- Aim of the task -
Give back all of the data verbatim.

- Data -
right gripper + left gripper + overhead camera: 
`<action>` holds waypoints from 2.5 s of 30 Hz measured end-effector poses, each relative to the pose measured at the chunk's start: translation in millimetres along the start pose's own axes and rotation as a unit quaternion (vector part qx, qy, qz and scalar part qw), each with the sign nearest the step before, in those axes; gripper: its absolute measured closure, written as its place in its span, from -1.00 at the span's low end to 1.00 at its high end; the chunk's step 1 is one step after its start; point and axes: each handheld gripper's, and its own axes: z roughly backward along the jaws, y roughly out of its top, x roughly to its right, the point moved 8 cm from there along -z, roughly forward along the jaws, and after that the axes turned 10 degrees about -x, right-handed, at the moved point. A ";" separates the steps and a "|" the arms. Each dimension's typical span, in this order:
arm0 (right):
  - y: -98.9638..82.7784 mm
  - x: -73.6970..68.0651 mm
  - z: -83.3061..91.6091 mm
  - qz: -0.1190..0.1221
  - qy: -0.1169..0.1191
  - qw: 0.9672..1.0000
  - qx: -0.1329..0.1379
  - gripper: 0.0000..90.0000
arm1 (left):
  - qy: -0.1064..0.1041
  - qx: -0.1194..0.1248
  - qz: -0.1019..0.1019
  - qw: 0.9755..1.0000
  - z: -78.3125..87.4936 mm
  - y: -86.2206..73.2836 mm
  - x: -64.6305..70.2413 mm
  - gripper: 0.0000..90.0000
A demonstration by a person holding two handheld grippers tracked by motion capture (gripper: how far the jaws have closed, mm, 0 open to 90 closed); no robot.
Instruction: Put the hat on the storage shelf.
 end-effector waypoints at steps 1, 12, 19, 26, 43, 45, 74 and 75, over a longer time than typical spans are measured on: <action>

- Written response -
right gripper + left gripper + overhead camera: 
`<action>` holds waypoints from 2.5 s of 30 Hz measured end-effector poses, each relative to the pose measured at the chunk's start: translation in millimetres along the start pose's own axes and rotation as a unit quaternion (vector part qx, qy, qz and scalar part qw), each with the sign nearest the step before, in those axes; gripper: its absolute measured closure, written as its place in its span, from -1.00 at the span's low end to 1.00 at its high end; the chunk's step 1 is one step after its start; point and axes: each handheld gripper's, and its own axes: z roughly backward along the jaws, y roughly out of its top, x roughly to its right, the point moved 8 cm from there along -z, roughly forward along the jaws, and after that the axes turned 10 degrees about -x, right-handed, at the moved point. A ";" separates the steps and a "|" the arms. Each dimension's typical span, in this order:
arm0 (right):
  - y: -98.9638..82.7784 mm
  - x: -73.6970..68.0651 mm
  - z: -83.3061..91.6091 mm
  - qz: -0.1190..0.1221
  - qy: -0.1169..0.1191
  - qw: 0.9672..1.0000
  - qx: -0.1329..0.1379
  - gripper: 0.0000..90.0000
arm1 (left):
  - qy: -0.1064..0.1041
  - qx: -0.1194..0.1248
  - qz: -0.1019..0.1019
  - qw: 0.9755..1.0000
  - z: -78.3125..87.4936 mm
  - y: -86.2206..73.2836 mm
  - x: -64.6305..70.2413 mm
  - gripper: 0.0000..90.0000
A demonstration by a person holding two handheld grippers tracked by motion capture (gripper: how far the jaws have closed, mm, 0 open to 90 closed); no robot.
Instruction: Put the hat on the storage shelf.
 end-effector waypoints at steps 1, 12, 19, 26, 43, 45, 74 and 75, over a longer time than typical spans are measured on: <action>

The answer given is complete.